# Assignment Lesson 6. Pagila Database Analysis

## Requirements.

1. Using Spark, compute monthly revenue by film category.
2. Define customer lifetime value (CLV) using Spark.
3. Identify the top 1% of customers generating 80% of revenue.
4. Propose a partitioning strategy for the payment table:
    - by date?
    - by store?
    - by customer?
    
    Explain trade-offs.

5. The following join is very slow at scale:

    `payment -> rental -> inventory -> film -> film_category -> category`

    Propose:

    - join order optimization
    - indexing strategies
    - caching or materialized views

## My Solution

### Set Up Spark Session and JDBC Connection

In [1]:
from pyspark.sql import SparkSession
from pyspark.sql.functions import col, sum as _sum, count, avg, round as _round, max as _max, min as _min, \
    stddev, percentile_approx, \
    date_format, datediff,  \
    countDistinct, concat_ws, \
    row_number, broadcast
from pyspark.sql.window import Window
import time

spark = SparkSession.builder \
    .appName("PagilaAnalysis") \
    .config("spark.jars", "../jars/postgresql-42.7.8.jar") \
    .config("spark.driver.extraClassPath", "../jars/postgresql-42.7.8.jar") \
    .master("local[*]") \
    .getOrCreate()
    
jdbc_url = "jdbc:postgresql://localhost:5432/analytics"
db_properties = {
    "user": "spark_user",
    "password": "spark_password",
    "driver": "org.postgresql.Driver"
}

25/12/30 10:35:23 WARN NativeCodeLoader: Unable to load native-hadoop library for your platform... using builtin-java classes where applicable
Using Spark's default log4j profile: org/apache/spark/log4j2-defaults.properties
Setting default log level to "WARN".
To adjust logging level use sc.setLogLevel(newLevel).
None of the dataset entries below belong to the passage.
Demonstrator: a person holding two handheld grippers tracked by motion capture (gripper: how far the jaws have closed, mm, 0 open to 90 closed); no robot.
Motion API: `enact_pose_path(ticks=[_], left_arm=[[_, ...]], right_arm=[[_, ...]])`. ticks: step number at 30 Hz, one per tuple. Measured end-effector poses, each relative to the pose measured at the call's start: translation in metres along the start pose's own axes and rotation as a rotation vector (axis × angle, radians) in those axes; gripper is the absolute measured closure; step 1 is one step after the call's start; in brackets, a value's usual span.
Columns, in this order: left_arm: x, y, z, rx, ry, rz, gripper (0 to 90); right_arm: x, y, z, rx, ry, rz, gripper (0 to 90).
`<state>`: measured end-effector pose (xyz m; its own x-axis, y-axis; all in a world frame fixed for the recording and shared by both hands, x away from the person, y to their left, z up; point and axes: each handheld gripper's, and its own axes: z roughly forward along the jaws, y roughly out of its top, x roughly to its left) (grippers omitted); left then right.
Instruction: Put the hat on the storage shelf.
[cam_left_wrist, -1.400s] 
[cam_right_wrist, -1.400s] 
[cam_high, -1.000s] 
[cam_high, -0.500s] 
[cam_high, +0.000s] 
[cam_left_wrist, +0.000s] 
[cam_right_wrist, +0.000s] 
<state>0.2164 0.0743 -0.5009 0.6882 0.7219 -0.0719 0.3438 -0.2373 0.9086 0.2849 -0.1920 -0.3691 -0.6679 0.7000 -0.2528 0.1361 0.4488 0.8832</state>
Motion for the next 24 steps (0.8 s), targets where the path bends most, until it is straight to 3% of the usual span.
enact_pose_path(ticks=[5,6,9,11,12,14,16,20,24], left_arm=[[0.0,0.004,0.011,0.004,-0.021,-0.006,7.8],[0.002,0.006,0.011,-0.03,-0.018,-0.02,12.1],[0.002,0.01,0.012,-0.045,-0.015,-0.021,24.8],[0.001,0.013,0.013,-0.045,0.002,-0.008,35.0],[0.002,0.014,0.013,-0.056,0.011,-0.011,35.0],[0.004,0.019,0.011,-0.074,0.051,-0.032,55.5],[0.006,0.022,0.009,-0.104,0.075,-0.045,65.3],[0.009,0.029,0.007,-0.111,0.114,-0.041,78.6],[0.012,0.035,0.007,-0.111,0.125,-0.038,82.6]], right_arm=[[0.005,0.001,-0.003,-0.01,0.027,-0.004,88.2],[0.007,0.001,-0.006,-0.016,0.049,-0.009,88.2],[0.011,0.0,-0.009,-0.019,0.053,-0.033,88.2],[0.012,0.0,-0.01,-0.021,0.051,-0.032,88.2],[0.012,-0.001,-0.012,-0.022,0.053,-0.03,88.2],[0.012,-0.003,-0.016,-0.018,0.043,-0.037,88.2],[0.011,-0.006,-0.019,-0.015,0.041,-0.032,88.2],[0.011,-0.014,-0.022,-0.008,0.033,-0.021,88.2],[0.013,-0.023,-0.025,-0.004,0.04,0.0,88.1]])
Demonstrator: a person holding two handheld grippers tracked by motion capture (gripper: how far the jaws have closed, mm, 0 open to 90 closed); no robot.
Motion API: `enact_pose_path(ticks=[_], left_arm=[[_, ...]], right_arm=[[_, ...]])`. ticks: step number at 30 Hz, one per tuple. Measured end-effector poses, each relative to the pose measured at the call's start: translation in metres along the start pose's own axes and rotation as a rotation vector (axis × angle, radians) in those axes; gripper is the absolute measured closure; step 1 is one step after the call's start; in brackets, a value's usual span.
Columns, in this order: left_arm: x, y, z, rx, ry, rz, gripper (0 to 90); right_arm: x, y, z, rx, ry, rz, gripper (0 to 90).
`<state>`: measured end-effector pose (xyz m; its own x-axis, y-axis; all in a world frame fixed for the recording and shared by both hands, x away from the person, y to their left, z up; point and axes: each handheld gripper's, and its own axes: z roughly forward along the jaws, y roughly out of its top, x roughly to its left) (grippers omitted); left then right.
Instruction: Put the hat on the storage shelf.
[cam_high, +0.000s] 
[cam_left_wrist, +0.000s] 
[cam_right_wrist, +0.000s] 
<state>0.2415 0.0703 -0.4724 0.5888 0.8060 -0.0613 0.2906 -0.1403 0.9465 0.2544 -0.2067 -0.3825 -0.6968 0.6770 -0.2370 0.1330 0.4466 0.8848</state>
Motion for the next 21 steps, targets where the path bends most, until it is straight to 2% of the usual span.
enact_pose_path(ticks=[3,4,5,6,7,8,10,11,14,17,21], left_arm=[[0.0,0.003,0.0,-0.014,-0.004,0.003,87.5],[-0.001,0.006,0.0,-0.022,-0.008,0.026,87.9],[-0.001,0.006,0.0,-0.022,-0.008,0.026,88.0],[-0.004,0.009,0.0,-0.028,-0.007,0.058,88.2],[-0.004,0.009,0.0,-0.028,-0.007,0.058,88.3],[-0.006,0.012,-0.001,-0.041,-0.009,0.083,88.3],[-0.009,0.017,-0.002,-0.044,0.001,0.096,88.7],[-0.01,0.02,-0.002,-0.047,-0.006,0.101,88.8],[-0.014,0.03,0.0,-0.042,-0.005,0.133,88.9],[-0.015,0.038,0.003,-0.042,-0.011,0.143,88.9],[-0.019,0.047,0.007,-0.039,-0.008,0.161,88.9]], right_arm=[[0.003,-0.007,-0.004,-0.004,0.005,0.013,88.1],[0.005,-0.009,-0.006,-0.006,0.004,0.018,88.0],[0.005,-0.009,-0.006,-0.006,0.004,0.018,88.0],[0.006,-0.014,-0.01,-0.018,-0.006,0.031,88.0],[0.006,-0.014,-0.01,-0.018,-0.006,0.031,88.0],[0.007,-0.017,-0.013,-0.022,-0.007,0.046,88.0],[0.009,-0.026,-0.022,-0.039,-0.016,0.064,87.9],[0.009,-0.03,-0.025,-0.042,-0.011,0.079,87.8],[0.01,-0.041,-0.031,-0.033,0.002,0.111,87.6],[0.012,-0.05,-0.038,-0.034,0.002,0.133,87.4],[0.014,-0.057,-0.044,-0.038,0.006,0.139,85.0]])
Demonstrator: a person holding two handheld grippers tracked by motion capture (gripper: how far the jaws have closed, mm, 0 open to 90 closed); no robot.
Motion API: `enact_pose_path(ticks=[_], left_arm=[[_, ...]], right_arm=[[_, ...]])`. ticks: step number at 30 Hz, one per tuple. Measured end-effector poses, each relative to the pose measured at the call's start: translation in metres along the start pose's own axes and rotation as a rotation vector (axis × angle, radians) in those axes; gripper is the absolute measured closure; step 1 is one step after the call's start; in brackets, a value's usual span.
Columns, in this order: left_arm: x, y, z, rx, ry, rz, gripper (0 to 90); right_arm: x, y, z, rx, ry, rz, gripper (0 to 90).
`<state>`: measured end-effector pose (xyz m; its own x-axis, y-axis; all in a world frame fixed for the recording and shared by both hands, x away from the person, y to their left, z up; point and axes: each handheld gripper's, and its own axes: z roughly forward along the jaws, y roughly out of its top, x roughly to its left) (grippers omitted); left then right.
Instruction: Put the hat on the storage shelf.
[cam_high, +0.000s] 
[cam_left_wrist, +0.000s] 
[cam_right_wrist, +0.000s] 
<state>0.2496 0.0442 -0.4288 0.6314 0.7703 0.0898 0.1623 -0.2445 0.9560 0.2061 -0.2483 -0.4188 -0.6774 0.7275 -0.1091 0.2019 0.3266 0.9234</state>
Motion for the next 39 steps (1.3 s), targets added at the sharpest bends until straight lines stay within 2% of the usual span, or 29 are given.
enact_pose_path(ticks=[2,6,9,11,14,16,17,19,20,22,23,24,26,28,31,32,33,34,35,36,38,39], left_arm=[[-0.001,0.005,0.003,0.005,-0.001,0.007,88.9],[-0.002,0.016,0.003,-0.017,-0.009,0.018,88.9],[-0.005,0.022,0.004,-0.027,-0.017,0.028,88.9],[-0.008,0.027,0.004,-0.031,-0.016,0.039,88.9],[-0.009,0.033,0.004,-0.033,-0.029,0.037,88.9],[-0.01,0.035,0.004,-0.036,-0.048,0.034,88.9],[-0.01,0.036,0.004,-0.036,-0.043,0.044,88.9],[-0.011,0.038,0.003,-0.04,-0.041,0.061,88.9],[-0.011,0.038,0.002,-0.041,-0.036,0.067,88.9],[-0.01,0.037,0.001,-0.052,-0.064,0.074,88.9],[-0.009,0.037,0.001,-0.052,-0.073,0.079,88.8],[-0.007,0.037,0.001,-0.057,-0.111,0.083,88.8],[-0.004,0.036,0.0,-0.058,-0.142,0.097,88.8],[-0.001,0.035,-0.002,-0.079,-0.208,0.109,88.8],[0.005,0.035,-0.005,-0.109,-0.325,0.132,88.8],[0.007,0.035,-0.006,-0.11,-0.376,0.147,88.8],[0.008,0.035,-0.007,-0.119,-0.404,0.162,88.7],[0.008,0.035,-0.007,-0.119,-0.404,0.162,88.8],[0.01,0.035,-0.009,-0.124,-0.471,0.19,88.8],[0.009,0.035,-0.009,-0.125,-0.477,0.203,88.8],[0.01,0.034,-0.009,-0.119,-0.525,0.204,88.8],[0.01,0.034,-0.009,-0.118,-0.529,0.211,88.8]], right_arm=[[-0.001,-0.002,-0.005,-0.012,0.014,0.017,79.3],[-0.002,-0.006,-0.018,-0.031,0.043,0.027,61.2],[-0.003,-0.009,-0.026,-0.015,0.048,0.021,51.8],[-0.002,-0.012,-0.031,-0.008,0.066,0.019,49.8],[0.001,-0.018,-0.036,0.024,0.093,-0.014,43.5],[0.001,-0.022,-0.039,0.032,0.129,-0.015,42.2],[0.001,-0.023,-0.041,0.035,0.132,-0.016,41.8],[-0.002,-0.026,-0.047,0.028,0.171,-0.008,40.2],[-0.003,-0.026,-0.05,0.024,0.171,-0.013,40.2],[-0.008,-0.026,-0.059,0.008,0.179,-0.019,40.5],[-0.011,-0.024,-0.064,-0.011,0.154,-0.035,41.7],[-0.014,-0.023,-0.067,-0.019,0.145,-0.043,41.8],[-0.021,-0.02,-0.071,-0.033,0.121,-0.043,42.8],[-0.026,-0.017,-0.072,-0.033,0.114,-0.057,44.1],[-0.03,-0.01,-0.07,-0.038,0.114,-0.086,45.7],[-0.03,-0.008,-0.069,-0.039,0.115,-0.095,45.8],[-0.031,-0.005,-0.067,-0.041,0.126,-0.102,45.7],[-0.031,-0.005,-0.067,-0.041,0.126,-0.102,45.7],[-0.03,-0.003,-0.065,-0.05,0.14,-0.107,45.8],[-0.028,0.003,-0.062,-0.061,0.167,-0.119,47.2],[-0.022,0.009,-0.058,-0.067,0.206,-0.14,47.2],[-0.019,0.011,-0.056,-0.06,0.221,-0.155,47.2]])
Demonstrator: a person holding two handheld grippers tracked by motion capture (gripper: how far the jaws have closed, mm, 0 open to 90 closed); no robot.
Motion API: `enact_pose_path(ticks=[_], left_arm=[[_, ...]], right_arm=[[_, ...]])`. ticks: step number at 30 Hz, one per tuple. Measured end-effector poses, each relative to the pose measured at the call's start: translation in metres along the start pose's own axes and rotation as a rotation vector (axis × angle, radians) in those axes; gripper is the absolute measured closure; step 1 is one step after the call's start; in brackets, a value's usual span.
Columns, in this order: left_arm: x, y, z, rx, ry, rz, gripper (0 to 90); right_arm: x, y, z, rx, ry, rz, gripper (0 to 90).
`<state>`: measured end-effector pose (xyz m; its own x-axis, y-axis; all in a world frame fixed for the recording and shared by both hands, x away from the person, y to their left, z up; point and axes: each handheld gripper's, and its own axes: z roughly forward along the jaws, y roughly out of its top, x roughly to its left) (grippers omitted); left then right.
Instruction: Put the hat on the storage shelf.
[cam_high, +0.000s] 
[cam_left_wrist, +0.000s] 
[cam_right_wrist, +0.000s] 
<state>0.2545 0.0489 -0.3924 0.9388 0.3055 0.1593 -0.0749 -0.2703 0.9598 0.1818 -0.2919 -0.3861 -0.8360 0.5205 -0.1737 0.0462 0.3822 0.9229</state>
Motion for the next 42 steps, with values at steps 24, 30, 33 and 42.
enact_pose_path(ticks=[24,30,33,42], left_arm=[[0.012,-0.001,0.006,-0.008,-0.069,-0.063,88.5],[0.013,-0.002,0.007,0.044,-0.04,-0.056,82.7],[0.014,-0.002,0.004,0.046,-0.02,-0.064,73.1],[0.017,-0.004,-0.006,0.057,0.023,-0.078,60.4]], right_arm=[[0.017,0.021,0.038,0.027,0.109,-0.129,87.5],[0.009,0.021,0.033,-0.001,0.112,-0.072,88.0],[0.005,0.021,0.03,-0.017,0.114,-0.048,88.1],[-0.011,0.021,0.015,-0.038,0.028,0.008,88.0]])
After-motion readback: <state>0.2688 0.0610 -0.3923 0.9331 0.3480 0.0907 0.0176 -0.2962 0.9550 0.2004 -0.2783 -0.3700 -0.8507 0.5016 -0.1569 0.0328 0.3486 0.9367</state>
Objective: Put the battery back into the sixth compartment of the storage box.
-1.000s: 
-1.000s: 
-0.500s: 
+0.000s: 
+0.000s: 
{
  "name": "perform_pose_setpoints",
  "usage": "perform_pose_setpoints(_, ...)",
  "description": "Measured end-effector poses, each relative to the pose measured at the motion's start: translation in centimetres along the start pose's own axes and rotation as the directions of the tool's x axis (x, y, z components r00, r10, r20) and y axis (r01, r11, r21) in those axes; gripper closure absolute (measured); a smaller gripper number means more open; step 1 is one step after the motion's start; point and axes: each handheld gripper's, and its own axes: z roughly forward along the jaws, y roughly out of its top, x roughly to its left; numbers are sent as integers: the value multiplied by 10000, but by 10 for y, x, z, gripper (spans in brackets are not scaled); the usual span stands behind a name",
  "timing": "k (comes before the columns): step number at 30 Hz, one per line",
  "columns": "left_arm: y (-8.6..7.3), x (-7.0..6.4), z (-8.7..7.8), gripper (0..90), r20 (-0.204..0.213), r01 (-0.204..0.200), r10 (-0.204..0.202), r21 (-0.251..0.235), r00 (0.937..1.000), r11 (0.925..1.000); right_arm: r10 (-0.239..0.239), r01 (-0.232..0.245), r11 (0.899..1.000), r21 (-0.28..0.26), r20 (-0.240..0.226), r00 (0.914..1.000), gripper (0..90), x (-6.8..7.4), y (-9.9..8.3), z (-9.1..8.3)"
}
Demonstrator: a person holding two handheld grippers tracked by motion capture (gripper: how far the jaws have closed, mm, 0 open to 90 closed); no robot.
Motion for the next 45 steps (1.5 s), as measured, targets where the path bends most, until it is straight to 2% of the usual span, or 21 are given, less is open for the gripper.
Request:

For SparkR, use setLogLevel(newLevel).


### Load Data

In [2]:
print("\\n=== READING PAGILA DATA FROM POSTGRESQL ===")

# Read all tables needed
df_film = spark.read.jdbc(url=jdbc_url, table="film", properties=db_properties)
df_film_category = spark.read.jdbc(url=jdbc_url, table="film_category", properties=db_properties)
df_category = spark.read.jdbc(url=jdbc_url, table="category", properties=db_properties)
df_inventory = spark.read.jdbc(url=jdbc_url, table="inventory", properties=db_properties)
df_rental = spark.read.jdbc(url=jdbc_url, table="rental", properties=db_properties)
df_payment = spark.read.jdbc(url=jdbc_url, table="payment", properties=db_properties)
df_store = spark.read.jdbc(url=jdbc_url, table="store", properties=db_properties)
df_customer = spark.read.jdbc(url=jdbc_url, table="customer", properties=db_properties)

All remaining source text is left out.